[About this task] All lines holding the word "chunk" are to be copied from the records beneath.

*** Opening Provided records ***

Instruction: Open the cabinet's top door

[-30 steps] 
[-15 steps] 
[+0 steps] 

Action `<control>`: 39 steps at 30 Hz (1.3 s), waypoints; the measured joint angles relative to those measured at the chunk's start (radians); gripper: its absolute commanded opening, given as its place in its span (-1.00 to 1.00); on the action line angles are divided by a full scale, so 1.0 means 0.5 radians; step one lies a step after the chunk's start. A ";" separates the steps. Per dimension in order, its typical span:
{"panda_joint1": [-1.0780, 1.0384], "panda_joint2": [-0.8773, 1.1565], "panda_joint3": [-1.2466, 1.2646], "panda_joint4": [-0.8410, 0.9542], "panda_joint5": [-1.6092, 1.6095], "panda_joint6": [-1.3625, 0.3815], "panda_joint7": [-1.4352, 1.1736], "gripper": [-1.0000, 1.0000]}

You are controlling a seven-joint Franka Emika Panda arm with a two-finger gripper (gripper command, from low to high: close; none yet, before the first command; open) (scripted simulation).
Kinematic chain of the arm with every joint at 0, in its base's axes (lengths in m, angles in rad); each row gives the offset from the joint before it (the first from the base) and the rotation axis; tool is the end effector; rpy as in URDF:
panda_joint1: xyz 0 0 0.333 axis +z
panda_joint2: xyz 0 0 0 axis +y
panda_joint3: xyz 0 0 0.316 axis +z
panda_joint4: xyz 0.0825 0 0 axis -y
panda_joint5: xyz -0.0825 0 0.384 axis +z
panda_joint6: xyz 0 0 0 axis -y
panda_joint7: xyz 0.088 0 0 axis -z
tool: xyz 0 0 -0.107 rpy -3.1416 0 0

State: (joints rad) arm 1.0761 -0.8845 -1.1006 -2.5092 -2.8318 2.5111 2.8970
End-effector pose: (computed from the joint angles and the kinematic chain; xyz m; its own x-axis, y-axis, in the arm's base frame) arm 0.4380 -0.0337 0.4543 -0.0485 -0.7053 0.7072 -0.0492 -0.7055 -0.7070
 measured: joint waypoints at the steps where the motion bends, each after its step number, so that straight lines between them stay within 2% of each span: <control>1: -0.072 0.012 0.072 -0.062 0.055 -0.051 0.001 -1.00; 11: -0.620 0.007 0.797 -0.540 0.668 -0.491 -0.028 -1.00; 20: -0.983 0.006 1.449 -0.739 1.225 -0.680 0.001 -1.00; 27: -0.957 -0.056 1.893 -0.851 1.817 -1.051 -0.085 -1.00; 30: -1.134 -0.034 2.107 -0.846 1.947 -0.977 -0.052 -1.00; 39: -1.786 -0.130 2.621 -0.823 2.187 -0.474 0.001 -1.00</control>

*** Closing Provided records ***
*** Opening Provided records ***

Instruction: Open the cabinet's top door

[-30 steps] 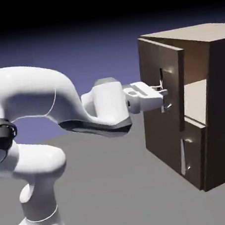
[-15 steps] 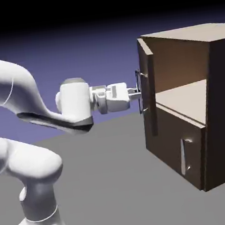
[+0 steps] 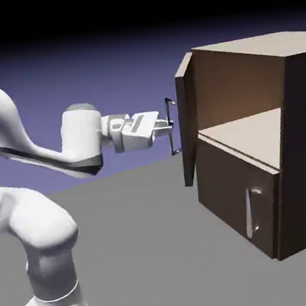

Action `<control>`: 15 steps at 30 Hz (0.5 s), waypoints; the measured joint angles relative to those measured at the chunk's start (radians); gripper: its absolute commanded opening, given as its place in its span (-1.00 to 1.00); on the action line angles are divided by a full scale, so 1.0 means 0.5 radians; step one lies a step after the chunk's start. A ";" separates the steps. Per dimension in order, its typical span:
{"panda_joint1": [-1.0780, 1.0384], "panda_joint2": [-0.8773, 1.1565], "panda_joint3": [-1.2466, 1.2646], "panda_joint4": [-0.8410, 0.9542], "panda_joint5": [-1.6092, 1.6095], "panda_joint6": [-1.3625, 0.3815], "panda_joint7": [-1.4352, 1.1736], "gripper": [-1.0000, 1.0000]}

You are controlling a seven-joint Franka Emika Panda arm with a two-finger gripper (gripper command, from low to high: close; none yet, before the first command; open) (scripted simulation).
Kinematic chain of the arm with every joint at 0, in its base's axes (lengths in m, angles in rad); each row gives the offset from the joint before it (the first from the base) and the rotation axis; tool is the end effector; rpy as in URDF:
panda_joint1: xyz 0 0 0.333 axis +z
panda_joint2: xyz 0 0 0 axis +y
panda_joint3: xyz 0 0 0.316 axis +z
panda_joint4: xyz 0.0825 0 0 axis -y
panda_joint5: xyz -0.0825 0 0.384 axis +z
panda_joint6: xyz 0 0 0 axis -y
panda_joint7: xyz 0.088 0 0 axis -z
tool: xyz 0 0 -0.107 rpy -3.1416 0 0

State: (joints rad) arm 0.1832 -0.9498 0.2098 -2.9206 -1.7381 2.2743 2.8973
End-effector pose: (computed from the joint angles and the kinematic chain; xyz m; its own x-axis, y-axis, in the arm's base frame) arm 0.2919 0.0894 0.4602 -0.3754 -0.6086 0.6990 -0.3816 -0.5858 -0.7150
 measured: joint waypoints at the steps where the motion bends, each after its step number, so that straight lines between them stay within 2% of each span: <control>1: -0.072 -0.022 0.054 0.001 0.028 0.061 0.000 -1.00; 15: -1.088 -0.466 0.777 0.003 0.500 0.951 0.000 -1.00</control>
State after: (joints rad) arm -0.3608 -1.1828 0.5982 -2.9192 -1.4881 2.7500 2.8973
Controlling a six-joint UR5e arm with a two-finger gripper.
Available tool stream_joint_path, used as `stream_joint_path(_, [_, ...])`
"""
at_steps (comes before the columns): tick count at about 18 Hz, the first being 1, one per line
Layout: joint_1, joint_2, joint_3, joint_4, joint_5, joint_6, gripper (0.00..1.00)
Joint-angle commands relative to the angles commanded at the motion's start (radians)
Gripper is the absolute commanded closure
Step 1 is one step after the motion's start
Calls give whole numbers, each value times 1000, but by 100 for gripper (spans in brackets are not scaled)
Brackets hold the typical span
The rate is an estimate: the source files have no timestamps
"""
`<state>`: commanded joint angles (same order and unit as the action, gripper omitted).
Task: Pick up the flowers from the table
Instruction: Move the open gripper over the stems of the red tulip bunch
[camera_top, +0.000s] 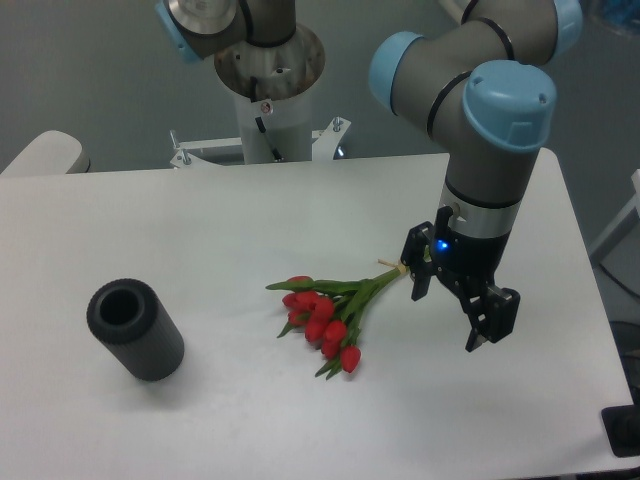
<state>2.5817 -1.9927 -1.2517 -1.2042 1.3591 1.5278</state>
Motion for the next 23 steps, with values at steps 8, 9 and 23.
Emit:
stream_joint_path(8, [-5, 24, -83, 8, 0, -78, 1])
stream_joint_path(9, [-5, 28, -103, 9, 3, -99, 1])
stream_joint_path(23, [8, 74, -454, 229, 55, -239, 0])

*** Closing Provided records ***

[Solved exercise]
Action `<control>`: 39 steps at 30 Hz (1.3 s), waypoints; the measured joint angles relative to those measured at the chunk's start (radians); gripper: its absolute commanded opening, given as its place in its span (-1.00 to 1.00); on the action line angles are divided by a full scale, so 1.0 means 0.5 radians; step one lies a step after the chunk's start. A ";" separates the steps. Per dimension in order, its typical span:
Action `<control>`: 15 steps at 30 Hz (0.5 s), waypoints; the measured joint angles relative to those measured at the chunk's start (radians); gripper: its absolute commanded opening, given as its place in its span (-1.00 to 1.00); on the action line angles are divided by a full scale, so 1.0 means 0.5 radians; step one lies a step after the chunk's start. A ";" separates the steps. Per dimension in order, its typical span:

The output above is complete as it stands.